DATA TO EXAMINE Block Start

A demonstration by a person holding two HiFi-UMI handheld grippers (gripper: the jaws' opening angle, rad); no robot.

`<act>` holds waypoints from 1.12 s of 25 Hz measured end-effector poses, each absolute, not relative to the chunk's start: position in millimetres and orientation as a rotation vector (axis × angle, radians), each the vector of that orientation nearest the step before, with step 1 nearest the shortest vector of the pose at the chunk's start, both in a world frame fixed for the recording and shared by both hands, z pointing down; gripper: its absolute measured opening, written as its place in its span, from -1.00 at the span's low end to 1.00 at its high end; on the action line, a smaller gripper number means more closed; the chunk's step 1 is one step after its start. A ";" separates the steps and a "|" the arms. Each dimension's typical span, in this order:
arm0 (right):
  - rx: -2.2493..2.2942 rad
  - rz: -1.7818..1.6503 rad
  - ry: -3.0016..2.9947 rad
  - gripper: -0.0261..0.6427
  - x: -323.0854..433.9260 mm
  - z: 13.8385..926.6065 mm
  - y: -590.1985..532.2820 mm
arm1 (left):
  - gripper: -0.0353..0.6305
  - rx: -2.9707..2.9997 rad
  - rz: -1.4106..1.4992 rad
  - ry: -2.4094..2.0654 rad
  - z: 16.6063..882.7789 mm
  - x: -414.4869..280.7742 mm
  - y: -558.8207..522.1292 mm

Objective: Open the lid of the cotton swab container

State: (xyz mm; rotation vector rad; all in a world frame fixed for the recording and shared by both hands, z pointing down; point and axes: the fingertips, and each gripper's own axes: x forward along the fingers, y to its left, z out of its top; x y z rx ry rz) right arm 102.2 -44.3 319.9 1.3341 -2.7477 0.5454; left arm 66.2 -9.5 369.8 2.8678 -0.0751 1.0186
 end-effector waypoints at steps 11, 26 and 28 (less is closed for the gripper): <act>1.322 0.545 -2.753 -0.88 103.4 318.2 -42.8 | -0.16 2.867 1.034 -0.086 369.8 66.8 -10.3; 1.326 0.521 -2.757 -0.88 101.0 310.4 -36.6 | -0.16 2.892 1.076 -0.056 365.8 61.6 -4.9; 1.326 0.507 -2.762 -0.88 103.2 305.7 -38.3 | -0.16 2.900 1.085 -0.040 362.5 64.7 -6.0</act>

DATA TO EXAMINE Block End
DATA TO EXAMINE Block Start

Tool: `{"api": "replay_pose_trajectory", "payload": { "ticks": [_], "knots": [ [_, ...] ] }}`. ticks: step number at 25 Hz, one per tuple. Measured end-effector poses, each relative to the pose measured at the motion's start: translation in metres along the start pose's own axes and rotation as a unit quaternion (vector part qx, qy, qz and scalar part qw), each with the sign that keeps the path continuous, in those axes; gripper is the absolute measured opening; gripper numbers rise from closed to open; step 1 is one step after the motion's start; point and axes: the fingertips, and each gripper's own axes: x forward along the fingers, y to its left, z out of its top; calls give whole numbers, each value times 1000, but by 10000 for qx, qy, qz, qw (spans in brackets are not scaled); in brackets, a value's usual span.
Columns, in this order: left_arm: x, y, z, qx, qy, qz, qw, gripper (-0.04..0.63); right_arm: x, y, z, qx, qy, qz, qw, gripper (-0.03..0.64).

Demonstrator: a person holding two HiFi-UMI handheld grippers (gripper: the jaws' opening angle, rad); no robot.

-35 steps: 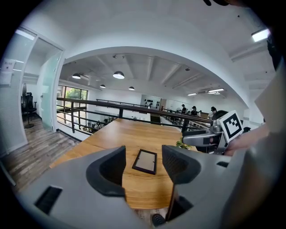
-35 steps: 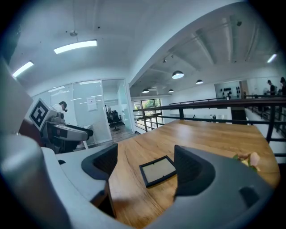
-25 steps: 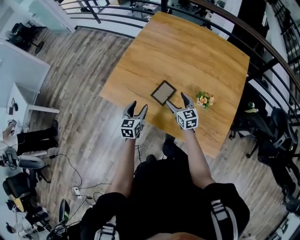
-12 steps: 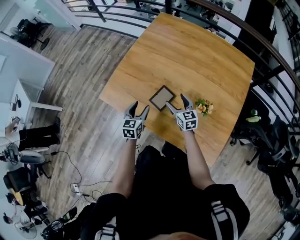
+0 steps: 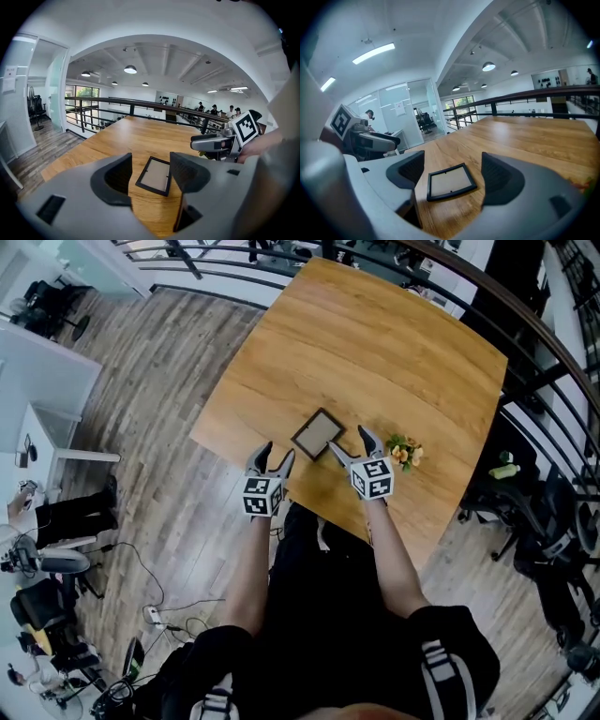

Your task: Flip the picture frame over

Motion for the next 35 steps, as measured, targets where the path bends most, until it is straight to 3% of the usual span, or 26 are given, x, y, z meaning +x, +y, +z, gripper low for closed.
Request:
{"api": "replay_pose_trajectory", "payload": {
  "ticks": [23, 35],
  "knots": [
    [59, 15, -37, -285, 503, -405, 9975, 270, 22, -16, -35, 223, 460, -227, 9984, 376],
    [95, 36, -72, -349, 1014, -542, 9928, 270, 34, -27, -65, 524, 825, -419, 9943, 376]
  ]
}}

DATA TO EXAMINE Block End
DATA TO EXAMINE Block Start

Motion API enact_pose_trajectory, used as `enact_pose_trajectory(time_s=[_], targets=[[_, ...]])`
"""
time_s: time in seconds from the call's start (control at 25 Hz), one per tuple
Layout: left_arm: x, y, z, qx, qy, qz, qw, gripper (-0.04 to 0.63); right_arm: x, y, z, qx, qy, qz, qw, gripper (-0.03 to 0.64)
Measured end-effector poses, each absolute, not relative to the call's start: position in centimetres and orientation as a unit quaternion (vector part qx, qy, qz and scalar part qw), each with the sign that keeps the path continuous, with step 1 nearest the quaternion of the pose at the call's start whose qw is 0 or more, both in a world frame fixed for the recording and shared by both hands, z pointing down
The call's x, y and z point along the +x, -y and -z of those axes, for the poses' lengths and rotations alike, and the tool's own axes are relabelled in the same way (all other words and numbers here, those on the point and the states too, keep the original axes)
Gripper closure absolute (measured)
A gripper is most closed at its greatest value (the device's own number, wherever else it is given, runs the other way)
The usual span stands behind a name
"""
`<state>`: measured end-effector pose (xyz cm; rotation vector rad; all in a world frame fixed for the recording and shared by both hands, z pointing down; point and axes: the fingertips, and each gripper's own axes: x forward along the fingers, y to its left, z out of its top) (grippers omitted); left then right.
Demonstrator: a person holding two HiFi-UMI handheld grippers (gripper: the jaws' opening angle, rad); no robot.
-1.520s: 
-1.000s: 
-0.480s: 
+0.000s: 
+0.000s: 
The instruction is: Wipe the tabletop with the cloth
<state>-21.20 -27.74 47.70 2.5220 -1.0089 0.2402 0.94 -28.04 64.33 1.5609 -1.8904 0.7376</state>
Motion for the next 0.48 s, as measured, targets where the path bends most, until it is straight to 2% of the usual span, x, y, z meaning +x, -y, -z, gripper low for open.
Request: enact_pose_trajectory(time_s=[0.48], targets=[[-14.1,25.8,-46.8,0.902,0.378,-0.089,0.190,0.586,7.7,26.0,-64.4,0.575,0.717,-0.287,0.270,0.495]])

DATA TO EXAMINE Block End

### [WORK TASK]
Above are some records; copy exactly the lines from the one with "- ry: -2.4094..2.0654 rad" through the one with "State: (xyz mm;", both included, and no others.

### [THE ANSWER]
  - ry: -2.4094..2.0654 rad
  - z: 16.6063..882.7789 mm
  - x: -414.4869..280.7742 mm
  - y: -558.8207..522.1292 mm

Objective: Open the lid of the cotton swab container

State: (xyz mm; rotation vector rad; all in a world frame fixed for the recording and shared by both hands, z pointing down; point and axes: the fingertips, and each gripper's own axes: x forward along the fingers, y to its left, z out of its top; x y z rx ry rz) right arm 102.2 -44.3 319.9 1.3341 -2.7477 0.5454; left arm 66.2 -9.5 369.8 2.8678 -0.0751 1.0186

The exercise has been carried out in full.